# Protection et Mode de Vie > Vidéos de Sensibilisation et Information >  Série Dr Cath sur 6play

## mamandeuna

Qui, comme moi, suite cette super série sur un vétérinaire en Belgique ?
Il y a de tout, l'aspect médical, social, sur le métier. Les maîtres des toutous sont du tout venant, pas branchés bouffe barf, et éducation positive. Ils sont nature et adorent leurs animaux. Souvent leur seule raison de vivre par ailleurs.

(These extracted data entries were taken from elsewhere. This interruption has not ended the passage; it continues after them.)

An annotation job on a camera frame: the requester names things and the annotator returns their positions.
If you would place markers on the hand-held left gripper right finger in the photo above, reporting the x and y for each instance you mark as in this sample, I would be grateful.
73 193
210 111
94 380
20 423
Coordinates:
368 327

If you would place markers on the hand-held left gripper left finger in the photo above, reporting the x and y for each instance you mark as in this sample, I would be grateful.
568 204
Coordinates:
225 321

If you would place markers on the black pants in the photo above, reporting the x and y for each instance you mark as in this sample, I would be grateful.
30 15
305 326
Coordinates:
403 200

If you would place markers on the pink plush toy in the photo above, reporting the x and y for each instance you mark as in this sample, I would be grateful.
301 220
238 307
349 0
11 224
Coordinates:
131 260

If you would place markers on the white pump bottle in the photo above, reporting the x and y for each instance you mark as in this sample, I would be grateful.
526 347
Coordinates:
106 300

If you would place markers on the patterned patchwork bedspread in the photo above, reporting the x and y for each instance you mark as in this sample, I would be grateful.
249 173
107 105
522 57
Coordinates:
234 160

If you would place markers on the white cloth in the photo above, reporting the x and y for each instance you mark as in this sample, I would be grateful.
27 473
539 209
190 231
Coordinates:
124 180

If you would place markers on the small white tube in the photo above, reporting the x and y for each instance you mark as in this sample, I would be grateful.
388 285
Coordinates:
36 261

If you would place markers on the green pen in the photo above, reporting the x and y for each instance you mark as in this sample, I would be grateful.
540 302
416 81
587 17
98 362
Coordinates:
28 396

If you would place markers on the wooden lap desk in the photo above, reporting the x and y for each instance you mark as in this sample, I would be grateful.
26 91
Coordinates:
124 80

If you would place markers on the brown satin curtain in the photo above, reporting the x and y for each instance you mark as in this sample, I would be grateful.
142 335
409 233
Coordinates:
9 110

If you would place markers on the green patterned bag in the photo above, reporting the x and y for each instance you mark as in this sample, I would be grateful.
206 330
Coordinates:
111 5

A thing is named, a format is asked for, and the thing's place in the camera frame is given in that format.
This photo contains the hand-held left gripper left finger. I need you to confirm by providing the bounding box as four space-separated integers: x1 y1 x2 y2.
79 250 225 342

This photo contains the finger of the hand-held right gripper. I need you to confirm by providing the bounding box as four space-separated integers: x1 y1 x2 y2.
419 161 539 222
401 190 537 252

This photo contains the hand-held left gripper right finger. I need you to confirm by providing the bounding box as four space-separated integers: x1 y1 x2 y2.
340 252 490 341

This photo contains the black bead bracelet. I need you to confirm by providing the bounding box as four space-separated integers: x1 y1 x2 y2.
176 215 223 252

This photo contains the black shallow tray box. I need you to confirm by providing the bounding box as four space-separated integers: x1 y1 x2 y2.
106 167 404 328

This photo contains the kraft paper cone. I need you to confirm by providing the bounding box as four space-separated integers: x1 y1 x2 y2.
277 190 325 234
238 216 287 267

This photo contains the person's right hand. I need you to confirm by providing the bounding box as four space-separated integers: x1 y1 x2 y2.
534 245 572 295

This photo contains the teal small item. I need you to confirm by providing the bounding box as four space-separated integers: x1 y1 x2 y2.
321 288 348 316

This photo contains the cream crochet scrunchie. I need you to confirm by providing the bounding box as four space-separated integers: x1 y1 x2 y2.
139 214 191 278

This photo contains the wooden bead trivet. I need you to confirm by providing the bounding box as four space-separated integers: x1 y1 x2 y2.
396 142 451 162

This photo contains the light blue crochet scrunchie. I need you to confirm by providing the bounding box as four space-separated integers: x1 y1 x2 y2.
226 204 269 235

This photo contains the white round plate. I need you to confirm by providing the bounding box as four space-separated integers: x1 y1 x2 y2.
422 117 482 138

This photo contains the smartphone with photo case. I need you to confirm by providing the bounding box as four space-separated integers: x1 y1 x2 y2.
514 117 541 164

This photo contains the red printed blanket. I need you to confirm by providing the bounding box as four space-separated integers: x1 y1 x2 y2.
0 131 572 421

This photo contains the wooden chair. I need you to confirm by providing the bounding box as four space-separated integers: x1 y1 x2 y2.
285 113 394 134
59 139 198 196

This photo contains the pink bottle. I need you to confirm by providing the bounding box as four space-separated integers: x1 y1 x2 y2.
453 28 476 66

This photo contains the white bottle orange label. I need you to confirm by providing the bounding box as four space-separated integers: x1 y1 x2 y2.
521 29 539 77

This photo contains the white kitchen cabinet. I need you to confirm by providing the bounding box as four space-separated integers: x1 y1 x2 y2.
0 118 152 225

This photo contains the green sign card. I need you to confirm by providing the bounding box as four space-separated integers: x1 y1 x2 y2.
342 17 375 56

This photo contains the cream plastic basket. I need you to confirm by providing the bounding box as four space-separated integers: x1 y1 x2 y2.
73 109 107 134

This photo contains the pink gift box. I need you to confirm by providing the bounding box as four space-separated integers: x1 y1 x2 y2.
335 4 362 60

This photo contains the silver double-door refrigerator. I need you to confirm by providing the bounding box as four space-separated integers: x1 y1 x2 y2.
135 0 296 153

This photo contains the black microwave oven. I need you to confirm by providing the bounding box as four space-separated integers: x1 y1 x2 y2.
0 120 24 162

Il n'y a aucune morale donnée par cette super vétérinaire qui soigne sans juger et accompagne animaux et maîtres avec la même humanité envers la gent humaine et animale... ::  
Le seul côté gore, c'est que la caméra n'est pas coupée quand il faut euthanasier.  ::

----------


## Zabou 95

C'est avec assiduité que je regarde cette série les samedis et dimanches de 6 h à 9 h ... j'aime beaucoup, moi aussi.

----------


## mamandeuna

Super, je me sens moins seule !

----------


## Zabou 95

Plus que des rediffusions ! ...  ::

----------


## doriant

pkoi  :: la dame veut ptetre pas passer sa vie devant la camera aussi.

----------


## mamandeuna

Oui beaucoup de rediffusion, comme pour la série Adoption. Mais bon, il faut faire de nouvelles saisons.  ::

----------